Radweg im Ahorntal geplant


Die Planungen laufen schon seit etwa zwei Jahren, berichtete Hofmann. Die Umsetzung sei sehr schwierig, weil viele Aspekte in der Talaue zu berücksichtigen sind. Beim Verlauf des Weges sprechen beispielsweise der Naturschutz, das Wasserwirtschafts- und das Straßenbauamt ein gewichtiges Wörtchen mit, weil zahlreiche FFH-Flächen und Natura-2000-Bereiche betroffen sind. „Wir haben es hier mit sehr sensiblen Bereichen zu tun. Deshalb müssen wir jeden Schritt mit den sogenannten Trägern öffentlicher Belange abstimmen“, so der Bürgermeister.
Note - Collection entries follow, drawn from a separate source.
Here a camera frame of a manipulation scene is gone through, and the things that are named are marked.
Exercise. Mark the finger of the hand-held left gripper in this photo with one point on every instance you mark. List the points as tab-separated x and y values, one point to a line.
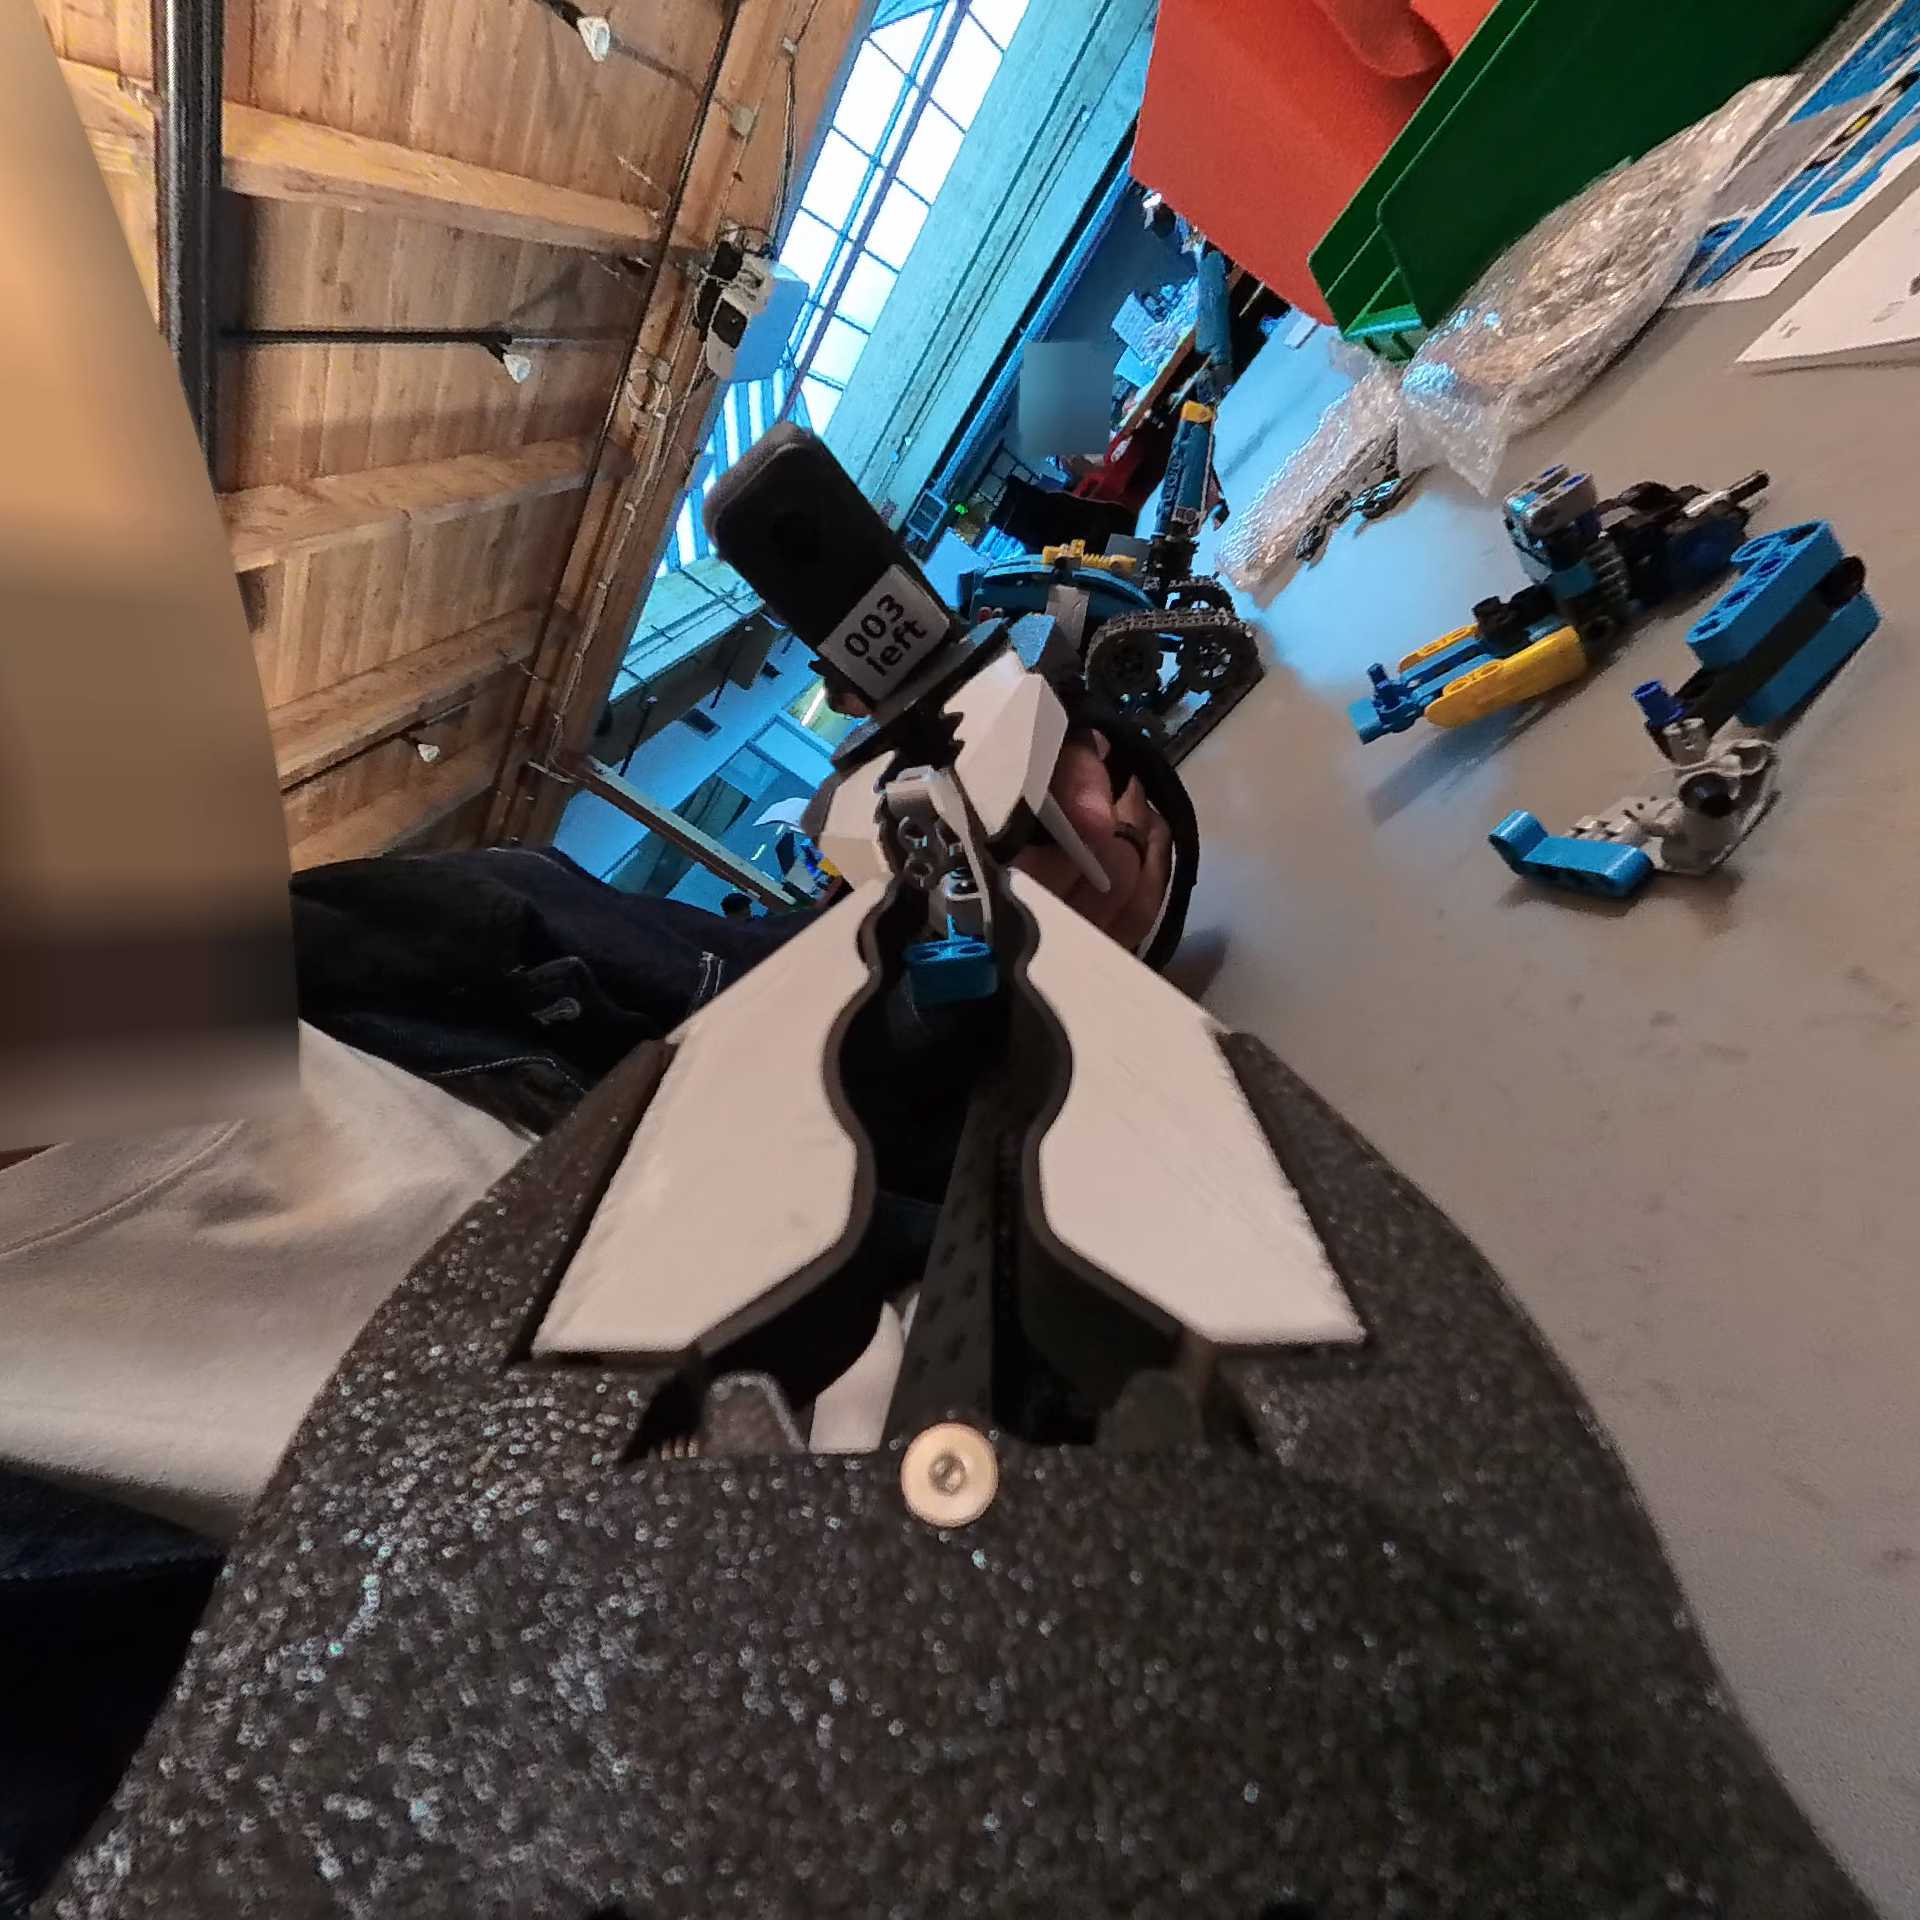
1020	750
849	826

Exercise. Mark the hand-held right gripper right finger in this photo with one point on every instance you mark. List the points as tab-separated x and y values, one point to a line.
1185	1170

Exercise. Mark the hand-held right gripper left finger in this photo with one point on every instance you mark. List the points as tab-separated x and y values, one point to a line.
720	1170

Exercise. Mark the grey blue brick assembly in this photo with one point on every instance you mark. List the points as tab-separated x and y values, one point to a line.
938	839

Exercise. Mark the blue angled brick beam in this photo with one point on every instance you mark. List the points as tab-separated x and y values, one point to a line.
945	974

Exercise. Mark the blue yellow black brick assembly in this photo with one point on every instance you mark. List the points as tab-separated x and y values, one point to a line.
1559	578

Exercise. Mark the grey panel brick assembly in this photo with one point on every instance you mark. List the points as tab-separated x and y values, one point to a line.
1695	810

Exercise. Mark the grey desk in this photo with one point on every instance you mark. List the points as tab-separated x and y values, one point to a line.
1500	1201

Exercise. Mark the person's left hand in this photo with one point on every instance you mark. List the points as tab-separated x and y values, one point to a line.
1124	839

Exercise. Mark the blue tracked toy robot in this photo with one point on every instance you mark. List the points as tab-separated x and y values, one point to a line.
1171	646

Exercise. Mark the dark denim jacket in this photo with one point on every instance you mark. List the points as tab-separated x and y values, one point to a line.
495	960

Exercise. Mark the small clear plastic bag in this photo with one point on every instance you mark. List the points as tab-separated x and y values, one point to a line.
1320	480

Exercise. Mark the person's white shirt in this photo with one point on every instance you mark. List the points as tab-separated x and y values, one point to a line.
225	1277

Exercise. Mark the orange felt bag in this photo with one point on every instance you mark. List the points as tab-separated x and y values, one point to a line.
1275	136

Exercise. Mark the large clear plastic bag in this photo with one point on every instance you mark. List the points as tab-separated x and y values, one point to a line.
1559	301

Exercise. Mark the green plastic bin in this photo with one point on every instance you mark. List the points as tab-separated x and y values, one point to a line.
1500	165

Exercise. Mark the instruction booklet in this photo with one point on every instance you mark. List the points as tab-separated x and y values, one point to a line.
1861	301

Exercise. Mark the blue sticker sheet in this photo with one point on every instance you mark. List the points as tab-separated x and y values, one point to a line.
1816	181
Von Kirchahorn bis zur Ludwigshöhle existiert seit einigen Jahren ein befestigter Flurbereinigungsweg, den auch Radfahrer nutzen können. Dieser bleibt bestehen. Der darauf folgende Abschnitt bis Oberailsfeld soll allerdings asphaltiert werden. Unterhalb der Klaussteinkapelle wird künftig der Ailsbach überquert. Dann soll der Weg an der Böschung der Staatsstraße verlaufen. Unterhalb der Burg Rabenstein gibt es eine Engstelle bei einem überhängenden Felsen, auch im weiteren Verlauf wird nicht alles problemlos zu lösen sein. Südlich der Burg wird der Weg wohl in die Talaue verlegt werden müssen, so Hofmann weiter. Beim Parkplatz unterhalb des Rennerfelsens muss dann wohl oder über die Straße überquert werden. „Solche Passagen versucht das Staatliche Bauamt zu verhindern“, weiß der Bürgermeister, „aber in diesem Bereich gibt es keine andere Möglichkeit“. Dann weitet sich das Tal. Der Trassenverlauf rechts der Straße bereitet dort keine größeren Schwierigkeiten mehr. „Interessant“ wird es wieder in Oberailsfeld. Hier existieren vier Varianten, wie man von der Talaue in den Ort kommt. Drei davon sind mit neuen Brückenbauten verbunden, was die Kosten nach oben schnellen lassen würde. Wenn man beispielsweise die alte Straße in einen Radweg integrieren müsste, würden kurz vor Oberailsfeld zwei weitere Querungen der Staatsstraße notwendig werden. Deshalb favorisieren der Bürgermeister und das Staatliche Bauamt den Bau des Radweges an der bestehenden Flussbrücke. Von dort würden Radfahrer problemlos nach rechts in die Dorfstraße einbiegen können. Die Kosten für den gesamten Radweg und diese Variante werden auf etwa 250.000 Euro geschätzt. Weil die Brücke bei Oberailsfeld mittlerweile auch sanierungsbedürftig ist, würde sich das Straßenbauamt wohl finanziell mit einem hohen Anteil beteiligen. Die staatliche Förderquote liegt nach Aussage von Hofmann bei 80 Prozent. Der Bürgermeister rechnet zurzeit mit einem Eigenanteil von etwa 30.000 Euro für den die Gemeinde aufkommen müsste. Er will am Donnerstagabend das Plenum um grünes Licht für diese Variante bitten, damit weiter geplant werden kann. Hofmann wagte noch keine Aussage darüber, wann mit dem Baubeginn gerechnet werden könnte.